Exercise description |
The answer must consist of the listing, reproduced exactly.

Material provided |
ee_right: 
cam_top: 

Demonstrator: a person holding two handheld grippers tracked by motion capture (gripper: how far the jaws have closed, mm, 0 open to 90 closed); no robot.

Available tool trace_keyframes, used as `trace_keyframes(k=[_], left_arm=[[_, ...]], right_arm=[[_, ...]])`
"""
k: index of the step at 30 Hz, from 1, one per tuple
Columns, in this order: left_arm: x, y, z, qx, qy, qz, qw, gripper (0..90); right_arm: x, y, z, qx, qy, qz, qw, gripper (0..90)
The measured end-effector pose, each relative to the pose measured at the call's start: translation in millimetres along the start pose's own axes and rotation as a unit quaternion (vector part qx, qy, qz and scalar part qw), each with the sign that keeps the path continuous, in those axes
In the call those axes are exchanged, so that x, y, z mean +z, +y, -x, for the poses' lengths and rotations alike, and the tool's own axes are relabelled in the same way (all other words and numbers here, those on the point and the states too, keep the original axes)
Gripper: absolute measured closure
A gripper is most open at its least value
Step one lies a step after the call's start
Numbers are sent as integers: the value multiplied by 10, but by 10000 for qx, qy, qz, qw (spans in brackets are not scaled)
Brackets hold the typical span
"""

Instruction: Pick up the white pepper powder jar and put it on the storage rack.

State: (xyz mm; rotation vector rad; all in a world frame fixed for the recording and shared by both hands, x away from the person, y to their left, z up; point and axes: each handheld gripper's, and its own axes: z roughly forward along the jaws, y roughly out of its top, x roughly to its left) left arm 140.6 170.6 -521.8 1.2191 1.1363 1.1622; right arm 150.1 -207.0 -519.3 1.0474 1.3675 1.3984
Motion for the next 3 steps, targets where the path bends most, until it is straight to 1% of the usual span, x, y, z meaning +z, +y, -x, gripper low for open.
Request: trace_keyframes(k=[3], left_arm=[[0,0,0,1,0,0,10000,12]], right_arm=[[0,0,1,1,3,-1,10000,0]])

Reply to the task |
ee_right: 
cam_top: 

Demonstrator: a person holding two handheld grippers tracked by motion capture (gripper: how far the jaws have closed, mm, 0 open to 90 closed); no robot.

Available tool trace_keyframes, used as `trace_keyframes(k=[_], left_arm=[[_, ...]], right_arm=[[_, ...]])`
"""
k: index of the step at 30 Hz, from 1, one per tuple
Columns, in this order: left_arm: x, y, z, qx, qy, qz, qw, gripper (0..90); right_arm: x, y, z, qx, qy, qz, qw, gripper (0..90)
The measured end-effector pose, each relative to the pose measured at the call's start: translation in millimetres along the start pose's own axes and rotation as a unit quaternion (vector part qx, qy, qz and scalar part qw), each with the sign that keeps the path continuous, in those axes
In the call those axes are exchanged, so that x, y, z mean +z, +y, -x, for the poses' lengths and rotations alike, and the tool's own axes are relabelled in the same way (all other words and numbers here, those on the point and the states too, keep the original axes)
Gripper: absolute measured closure
A gripper is most open at its least value
Step one lies a step after the call's start
Numbers are sent as integers: the value multiplied by 10, but by 10000 for qx, qy, qz, qw (spans in brackets are not scaled)
Brackets hold the typical span
"""

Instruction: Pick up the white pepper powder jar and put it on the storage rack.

State: (xyz mm; rotation vector rad; all in a world frame fixed for the recording and shared by both hands, x away from the person, y to their left, z up; point and axes: each handheld gripper's, and its own axes: z roughly forward along the jaws, y roughly out of its top, x roughly to its left) left arm 140.6 170.6 -521.8 1.2191 1.1363 1.1622; right arm 150.1 -207.0 -519.3 1.0474 1.3675 1.3984
Motion for the next 3 steps, targets where the path bends most, until it is straight to 1% of the usual span, x, y, z meaning +z, +y, -x, gripper low for open.
Request: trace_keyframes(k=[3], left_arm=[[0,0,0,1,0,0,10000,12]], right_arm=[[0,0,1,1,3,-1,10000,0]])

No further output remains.